Here I am 8 months later, new blood work, and all my levels are right where they should be. Granted I could fine tune some of the numbers and get them to "optimal" instead of just "within normal range" but I think I done good.

The big question always is "What diet did you go on?" Well, here's the thing. It isn't a diet diet, like eat only grapefruit or no carbs. It's this IS your diet (food intake). I changed the way I eat. The basics are 9 grains, 4 fruits, 2 vegetables, 2 milk, 6 protein, and no more than 6 fats (servings) a day. And exercise.

My grains are whole grain, high fiber (if possible). This includes breads, noodles, and cereals. Favorites are Orowheat High Fiber, Ronzoni Healthy Harvest Whole Wheat Blend, and Kashi Go Lean Crunch Honey Almond Flax. I don't drink milk (Gee, could that be the reason for the low vitamin D?) so I have a soymilk (Omega-3) smoothie in the afternoons. One banana is two fruits, so that with 1 1/4 cup strawberries and blueberries makes a great snack. I take a fruit and a veggie with me for lunch. I get my protein from my lunch and dinner, but I have to admit that it is hard to get that in. So are 9 grains. Peanut butter (low fat, too) toast is good for that. Another big switch was all ground beef is now ground turkey.

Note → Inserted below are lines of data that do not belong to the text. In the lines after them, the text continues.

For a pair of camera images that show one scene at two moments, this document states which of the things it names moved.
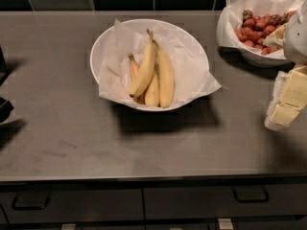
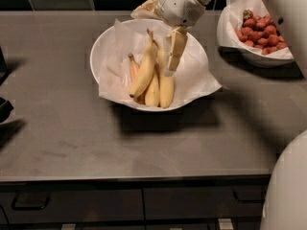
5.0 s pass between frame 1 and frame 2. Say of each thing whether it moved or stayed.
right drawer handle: stayed
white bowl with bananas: stayed
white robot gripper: moved
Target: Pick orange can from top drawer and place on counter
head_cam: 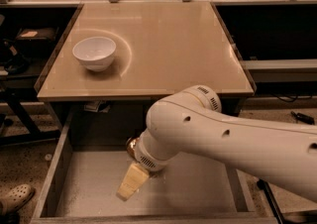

It sounds really easy, but there are a lot of foods I just don't eat and therefore they weren't such an issue. I cut down on my soda to 4 cans a month or less. I drink a lot more water and less juices (those I try for 100% juice so it's a fruit and with breakfast). I don't like mayonnaise or sour cream or cream cheese or any of those heavy on the fat cream foods. I use low fat mayo on my sandwiches for lunch. I never was a pork kind of gal so bacon, sausage, and other fat filled meats are out. My only horror has been the lack of milk chocolate goodies, hence my interest in dark chocolate over the last several months.

Because the awesome hubby cooks the dinner, the whole family has had to change their diet. Now if the awesome hubby would cut out the take out at his lunch time...

One of many BMI calculators here.

1 comment:

jo said...

I'm so proud of you!!! And I'm sure there is more than one reader out there, you just don't know it.
Keep up the good work and I'm sure you'll hit those optimal levels at your next tune up.
Soymilk is my thing too. I hate milk and for about 6 years drank nothing since I take calcium supplements. But then I read alot of good info on soymilk and started sampling. Now most mornings a use 8oz of vanilla soy in my 32 gram protein shake. Since the gastric bypass 7 years ago I have to get about 80 grams of protein in a day. Good thing I've got really good cholestoral, Thank You MOM! I can eat eggs, sausage and the like every day if I so desire!LOL My dr. is even jealous of that one.
I'm just so impressed and know that your success will continue. Have you tried packing B a lunch so there's no take out involved?